See Morisot’s Sum­mer's Day on a Lake 1879. Pre­s­um­ably Leroy was used to represen­t­at­ions in which dist­ant and moving obj­ects were defined with exact detail. Like other Imp­ress­ionists, Mori­sot didn’t rely on her memory of ducks to tell her what they should look like. Rath­er she painted the actual momentary perception.

The Impressionist Ex­hibition did NOT make money, but Ber­the was so st­un­ned by the treatment they received, she re­m­ai­n­ed tot­ally faithful to the group forever. She’d bec­ame a close friend of Mary Cas­satt, the two women sympathising with each oth­er's struggles. And Pierre Renoir became her closest art friend

Morisot was frail after her daughter was born in 1878, but she ret­urn­ed to the Independent Exhibitions in 1880. Two lovely works evoked both images that she actually saw, AND symbolic works: Summer aka Young Woman by a Window 1878; and Winter aka Woman with a Muff 1880.

Winter, Woman with a Muff, 1880
Dallas

Like other Impressionists, Morisot used touches of colour to in­dicate form eg Eugene Manet and His Daughter in the Garden 1883. Her paint­ings gave the impression of qu­ick­ly recorded, transient moments from life as it was lived (in pleasant bourgeois families).

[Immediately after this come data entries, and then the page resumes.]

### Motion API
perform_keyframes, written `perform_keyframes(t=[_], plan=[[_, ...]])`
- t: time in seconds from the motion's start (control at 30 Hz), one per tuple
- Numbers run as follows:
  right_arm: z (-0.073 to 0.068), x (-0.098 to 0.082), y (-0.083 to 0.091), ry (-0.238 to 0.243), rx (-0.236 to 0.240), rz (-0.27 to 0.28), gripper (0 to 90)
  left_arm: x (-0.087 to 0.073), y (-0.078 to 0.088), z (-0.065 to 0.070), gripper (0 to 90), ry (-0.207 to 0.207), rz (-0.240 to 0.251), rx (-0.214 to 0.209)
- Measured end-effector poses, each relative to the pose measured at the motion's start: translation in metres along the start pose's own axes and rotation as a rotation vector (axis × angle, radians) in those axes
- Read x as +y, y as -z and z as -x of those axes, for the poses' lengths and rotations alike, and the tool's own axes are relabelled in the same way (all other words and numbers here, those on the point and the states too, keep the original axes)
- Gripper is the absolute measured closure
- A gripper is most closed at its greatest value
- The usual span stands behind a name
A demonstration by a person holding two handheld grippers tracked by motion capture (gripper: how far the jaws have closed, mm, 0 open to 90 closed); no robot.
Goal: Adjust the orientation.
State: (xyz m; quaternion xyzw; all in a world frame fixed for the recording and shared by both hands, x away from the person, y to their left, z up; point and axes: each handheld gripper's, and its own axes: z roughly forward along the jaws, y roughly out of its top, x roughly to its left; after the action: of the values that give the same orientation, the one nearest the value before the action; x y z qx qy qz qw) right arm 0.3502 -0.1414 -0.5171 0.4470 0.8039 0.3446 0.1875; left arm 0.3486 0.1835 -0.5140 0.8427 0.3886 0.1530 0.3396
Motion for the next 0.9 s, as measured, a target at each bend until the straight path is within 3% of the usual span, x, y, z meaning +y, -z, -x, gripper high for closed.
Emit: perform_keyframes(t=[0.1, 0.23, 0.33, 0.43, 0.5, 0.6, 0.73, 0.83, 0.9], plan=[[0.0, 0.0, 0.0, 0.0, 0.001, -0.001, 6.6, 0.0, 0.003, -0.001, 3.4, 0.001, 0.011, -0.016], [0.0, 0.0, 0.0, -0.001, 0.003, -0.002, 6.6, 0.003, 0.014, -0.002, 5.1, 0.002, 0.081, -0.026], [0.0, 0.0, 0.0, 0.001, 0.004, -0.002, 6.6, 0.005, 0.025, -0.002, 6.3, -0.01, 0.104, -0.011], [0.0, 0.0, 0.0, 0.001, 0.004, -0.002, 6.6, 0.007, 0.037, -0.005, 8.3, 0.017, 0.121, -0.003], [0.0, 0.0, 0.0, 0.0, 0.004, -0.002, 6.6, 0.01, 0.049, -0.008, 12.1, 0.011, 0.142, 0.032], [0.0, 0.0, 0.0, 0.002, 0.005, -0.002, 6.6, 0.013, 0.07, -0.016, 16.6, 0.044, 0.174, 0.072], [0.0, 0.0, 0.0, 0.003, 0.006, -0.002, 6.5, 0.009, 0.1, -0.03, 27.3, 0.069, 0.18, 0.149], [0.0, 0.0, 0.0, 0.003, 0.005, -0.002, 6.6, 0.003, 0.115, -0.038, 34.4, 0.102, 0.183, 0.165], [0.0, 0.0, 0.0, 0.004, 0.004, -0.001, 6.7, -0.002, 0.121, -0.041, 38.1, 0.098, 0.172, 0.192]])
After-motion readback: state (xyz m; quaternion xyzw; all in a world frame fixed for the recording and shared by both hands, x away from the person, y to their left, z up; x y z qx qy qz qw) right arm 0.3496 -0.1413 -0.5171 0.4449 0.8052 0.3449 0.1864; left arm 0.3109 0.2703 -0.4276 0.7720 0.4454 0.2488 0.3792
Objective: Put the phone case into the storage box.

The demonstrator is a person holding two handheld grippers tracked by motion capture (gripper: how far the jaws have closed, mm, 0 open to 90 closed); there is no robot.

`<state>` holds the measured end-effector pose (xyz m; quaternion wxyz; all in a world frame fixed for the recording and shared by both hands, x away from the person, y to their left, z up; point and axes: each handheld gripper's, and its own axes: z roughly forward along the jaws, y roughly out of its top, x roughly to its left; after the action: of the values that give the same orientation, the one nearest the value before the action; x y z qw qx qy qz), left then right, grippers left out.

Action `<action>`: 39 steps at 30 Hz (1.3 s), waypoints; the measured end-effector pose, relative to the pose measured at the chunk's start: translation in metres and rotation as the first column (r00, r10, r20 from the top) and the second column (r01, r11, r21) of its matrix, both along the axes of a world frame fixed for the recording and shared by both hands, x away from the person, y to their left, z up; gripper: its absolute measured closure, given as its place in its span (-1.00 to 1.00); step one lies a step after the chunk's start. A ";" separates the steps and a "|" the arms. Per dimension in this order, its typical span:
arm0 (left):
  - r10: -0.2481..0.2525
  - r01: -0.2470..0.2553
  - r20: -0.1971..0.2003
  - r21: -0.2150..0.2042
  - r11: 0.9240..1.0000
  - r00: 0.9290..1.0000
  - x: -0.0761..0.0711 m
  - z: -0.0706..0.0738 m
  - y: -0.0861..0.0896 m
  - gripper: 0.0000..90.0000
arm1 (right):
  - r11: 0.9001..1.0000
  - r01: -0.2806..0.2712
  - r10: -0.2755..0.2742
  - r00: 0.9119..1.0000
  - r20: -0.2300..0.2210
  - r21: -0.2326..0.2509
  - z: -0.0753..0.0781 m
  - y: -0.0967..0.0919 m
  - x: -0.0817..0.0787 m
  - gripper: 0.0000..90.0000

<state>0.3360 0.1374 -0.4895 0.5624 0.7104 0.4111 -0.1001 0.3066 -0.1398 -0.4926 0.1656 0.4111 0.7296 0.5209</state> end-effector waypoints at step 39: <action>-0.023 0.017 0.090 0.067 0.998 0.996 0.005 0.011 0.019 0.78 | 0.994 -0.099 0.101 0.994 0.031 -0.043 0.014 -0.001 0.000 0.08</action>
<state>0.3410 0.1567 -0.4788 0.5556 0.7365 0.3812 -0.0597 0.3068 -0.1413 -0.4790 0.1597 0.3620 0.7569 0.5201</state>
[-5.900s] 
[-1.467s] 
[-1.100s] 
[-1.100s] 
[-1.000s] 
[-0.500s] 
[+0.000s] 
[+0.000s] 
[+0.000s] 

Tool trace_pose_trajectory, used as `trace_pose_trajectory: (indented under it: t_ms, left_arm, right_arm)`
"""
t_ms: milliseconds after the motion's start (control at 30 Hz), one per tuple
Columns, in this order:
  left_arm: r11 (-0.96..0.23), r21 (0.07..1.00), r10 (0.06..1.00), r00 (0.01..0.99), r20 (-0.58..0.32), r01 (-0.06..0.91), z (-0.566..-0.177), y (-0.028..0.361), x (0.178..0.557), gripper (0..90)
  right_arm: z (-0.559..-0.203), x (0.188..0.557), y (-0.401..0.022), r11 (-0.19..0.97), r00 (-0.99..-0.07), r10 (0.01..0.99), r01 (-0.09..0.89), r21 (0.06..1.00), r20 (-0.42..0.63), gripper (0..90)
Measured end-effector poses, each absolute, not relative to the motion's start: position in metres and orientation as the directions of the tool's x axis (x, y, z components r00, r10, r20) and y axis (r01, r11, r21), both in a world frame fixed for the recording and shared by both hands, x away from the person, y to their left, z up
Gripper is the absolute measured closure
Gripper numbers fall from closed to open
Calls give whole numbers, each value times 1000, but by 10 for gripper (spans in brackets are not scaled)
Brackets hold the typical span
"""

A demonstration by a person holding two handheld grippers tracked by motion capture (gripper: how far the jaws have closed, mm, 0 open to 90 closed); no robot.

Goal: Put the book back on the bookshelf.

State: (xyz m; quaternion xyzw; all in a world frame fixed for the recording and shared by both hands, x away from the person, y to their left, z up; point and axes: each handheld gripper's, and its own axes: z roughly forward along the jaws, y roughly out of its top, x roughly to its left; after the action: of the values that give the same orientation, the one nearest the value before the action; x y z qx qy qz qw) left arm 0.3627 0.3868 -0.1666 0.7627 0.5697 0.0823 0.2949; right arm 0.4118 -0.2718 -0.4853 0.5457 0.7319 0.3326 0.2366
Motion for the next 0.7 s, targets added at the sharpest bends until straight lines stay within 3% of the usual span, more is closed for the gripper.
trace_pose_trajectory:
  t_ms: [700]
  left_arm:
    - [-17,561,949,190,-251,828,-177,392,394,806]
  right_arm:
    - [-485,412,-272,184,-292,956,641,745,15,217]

In the Dining Room 1886 was where Morisot applied bold brushstrokes around, giv­ing the sense of total free­­dom. And most of her paint­­ings were bathed in a luminous light, like Corot but with more comp­lex col­ours. Girl on a Di­van c1885 was another gentle scene bathed in light.

When Berthe's family went on holidays, she took her paints with her. Thus a few Morisot land­sc­apes app­ear­ed eg The Quay at Bougival 1883, Forest of Comp­iegne 1885 and other marine pic­t­ures done at Pontrieux. She be­came more influenced by Ren­oir.

In her last years, Morisot’s motion be­came more introsp­ec­t­ive. Her first solo show opened in 1892 where the rapid brush strokes that long defined her practice became clearer, and her images focused more. In Julie Dreaming (1894), Morisot’s red-headed teenage daughter stared, her face glowing against coloured streaks. Berthe died in Paris in 1895 from lung disease, at 54, and later that year, Degas arranged a memorial exhibition of Berthe's works.